▶ [Data for this exercise]:
################

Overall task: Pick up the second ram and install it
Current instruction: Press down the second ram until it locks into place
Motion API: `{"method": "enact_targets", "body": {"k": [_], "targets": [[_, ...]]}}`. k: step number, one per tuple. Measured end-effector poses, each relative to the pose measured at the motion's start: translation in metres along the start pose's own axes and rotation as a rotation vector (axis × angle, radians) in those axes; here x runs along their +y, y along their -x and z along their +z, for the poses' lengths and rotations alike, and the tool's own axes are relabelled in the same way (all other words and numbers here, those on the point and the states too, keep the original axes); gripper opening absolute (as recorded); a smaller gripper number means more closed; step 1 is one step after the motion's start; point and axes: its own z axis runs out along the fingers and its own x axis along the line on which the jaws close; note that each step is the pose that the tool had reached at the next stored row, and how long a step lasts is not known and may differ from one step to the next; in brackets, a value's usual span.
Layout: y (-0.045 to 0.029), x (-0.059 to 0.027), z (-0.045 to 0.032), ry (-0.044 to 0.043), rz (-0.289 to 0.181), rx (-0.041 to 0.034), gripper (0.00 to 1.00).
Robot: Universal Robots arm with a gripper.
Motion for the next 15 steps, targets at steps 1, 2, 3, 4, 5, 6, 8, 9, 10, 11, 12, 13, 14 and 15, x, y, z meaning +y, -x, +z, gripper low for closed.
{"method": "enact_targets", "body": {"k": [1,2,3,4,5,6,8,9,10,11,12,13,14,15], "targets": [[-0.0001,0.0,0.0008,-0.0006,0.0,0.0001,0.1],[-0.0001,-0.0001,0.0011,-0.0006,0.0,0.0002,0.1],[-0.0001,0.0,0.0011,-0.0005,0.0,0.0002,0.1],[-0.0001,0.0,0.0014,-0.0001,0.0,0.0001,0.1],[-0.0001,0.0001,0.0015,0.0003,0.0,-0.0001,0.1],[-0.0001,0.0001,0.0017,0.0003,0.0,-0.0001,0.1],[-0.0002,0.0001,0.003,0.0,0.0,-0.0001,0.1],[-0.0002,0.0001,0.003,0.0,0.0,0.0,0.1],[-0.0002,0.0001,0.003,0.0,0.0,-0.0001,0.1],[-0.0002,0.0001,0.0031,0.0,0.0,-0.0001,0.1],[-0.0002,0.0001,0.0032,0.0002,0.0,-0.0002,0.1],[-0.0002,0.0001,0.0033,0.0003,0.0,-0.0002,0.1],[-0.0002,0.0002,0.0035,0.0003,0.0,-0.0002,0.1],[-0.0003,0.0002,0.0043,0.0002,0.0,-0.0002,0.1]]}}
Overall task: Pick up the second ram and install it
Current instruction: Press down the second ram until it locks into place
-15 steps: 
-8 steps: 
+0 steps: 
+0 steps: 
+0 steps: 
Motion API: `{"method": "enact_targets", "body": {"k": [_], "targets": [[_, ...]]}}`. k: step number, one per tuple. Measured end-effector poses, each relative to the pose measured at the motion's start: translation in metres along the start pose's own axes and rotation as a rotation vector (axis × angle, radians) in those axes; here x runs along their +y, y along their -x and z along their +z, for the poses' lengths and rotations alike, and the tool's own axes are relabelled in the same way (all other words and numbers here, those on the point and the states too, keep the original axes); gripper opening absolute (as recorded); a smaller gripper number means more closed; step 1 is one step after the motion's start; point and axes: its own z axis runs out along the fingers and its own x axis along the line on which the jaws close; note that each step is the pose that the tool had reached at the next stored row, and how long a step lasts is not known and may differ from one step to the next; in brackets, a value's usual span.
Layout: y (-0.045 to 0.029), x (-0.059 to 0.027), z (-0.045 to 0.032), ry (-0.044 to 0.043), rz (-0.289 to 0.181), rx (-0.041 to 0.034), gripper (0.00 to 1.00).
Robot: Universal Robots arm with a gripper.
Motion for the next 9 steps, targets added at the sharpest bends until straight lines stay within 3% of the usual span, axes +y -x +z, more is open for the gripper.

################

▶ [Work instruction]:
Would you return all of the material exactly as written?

▶ [Solved problem]:
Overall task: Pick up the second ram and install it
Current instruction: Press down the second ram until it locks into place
Motion API: `{"method": "enact_targets", "body": {"k": [_], "targets": [[_, ...]]}}`. k: step number, one per tuple. Measured end-effector poses, each relative to the pose measured at the motion's start: translation in metres along the start pose's own axes and rotation as a rotation vector (axis × angle, radians) in those axes; here x runs along their +y, y along their -x and z along their +z, for the poses' lengths and rotations alike, and the tool's own axes are relabelled in the same way (all other words and numbers here, those on the point and the states too, keep the original axes); gripper opening absolute (as recorded); a smaller gripper number means more closed; step 1 is one step after the motion's start; point and axes: its own z axis runs out along the fingers and its own x axis along the line on which the jaws close; note that each step is the pose that the tool had reached at the next stored row, and how long a step lasts is not known and may differ from one step to the next; in brackets, a value's usual span.
Layout: y (-0.045 to 0.029), x (-0.059 to 0.027), z (-0.045 to 0.032), ry (-0.044 to 0.043), rz (-0.289 to 0.181), rx (-0.041 to 0.034), gripper (0.00 to 1.00).
Robot: Universal Robots arm with a gripper.
Motion for the next 15 steps, targets at steps 1, 2, 3, 4, 5, 6, 8, 9, 10, 11, 12, 13, 14 and 15, x, y, z meaning +y, -x, +z, gripper low for closed.
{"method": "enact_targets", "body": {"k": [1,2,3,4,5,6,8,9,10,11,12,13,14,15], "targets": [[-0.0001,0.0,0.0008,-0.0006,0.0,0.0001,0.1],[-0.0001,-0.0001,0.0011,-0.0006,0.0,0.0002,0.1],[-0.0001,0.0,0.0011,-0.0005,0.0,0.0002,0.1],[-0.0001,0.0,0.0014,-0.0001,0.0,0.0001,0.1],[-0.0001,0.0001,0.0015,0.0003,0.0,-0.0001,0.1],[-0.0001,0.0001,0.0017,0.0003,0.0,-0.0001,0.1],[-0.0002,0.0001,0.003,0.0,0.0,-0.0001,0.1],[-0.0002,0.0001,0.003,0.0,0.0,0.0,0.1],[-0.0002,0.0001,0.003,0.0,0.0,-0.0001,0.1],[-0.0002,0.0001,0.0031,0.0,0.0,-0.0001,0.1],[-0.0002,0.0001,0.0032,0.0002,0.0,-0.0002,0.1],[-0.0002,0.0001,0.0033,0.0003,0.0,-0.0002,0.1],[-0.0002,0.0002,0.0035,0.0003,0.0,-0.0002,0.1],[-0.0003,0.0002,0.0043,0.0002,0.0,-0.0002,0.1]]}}
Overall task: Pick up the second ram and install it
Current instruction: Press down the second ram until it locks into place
-15 steps: 
-8 steps: 
+0 steps: 
+0 steps: 
+0 steps: 
Motion API: `{"method": "enact_targets", "body": {"k": [_], "targets": [[_, ...]]}}`. k: step number, one per tuple. Measured end-effector poses, each relative to the pose measured at the motion's start: translation in metres along the start pose's own axes and rotation as a rotation vector (axis × angle, radians) in those axes; here x runs along their +y, y along their -x and z along their +z, for the poses' lengths and rotations alike, and the tool's own axes are relabelled in the same way (all other words and numbers here, those on the point and the states too, keep the original axes); gripper opening absolute (as recorded); a smaller gripper number means more closed; step 1 is one step after the motion's start; point and axes: its own z axis runs out along the fingers and its own x axis along the line on which the jaws close; note that each step is the pose that the tool had reached at the next stored row, and how long a step lasts is not known and may differ from one step to the next; in brackets, a value's usual span.
Layout: y (-0.045 to 0.029), x (-0.059 to 0.027), z (-0.045 to 0.032), ry (-0.044 to 0.043), rz (-0.289 to 0.181), rx (-0.041 to 0.034), gripper (0.00 to 1.00).
Robot: Universal Robots arm with a gripper.
Motion for the next 9 steps, targets added at the sharpest bends until straight lines stay within 3% of the usual span, axes +y -x +z, more is open for the gripper.

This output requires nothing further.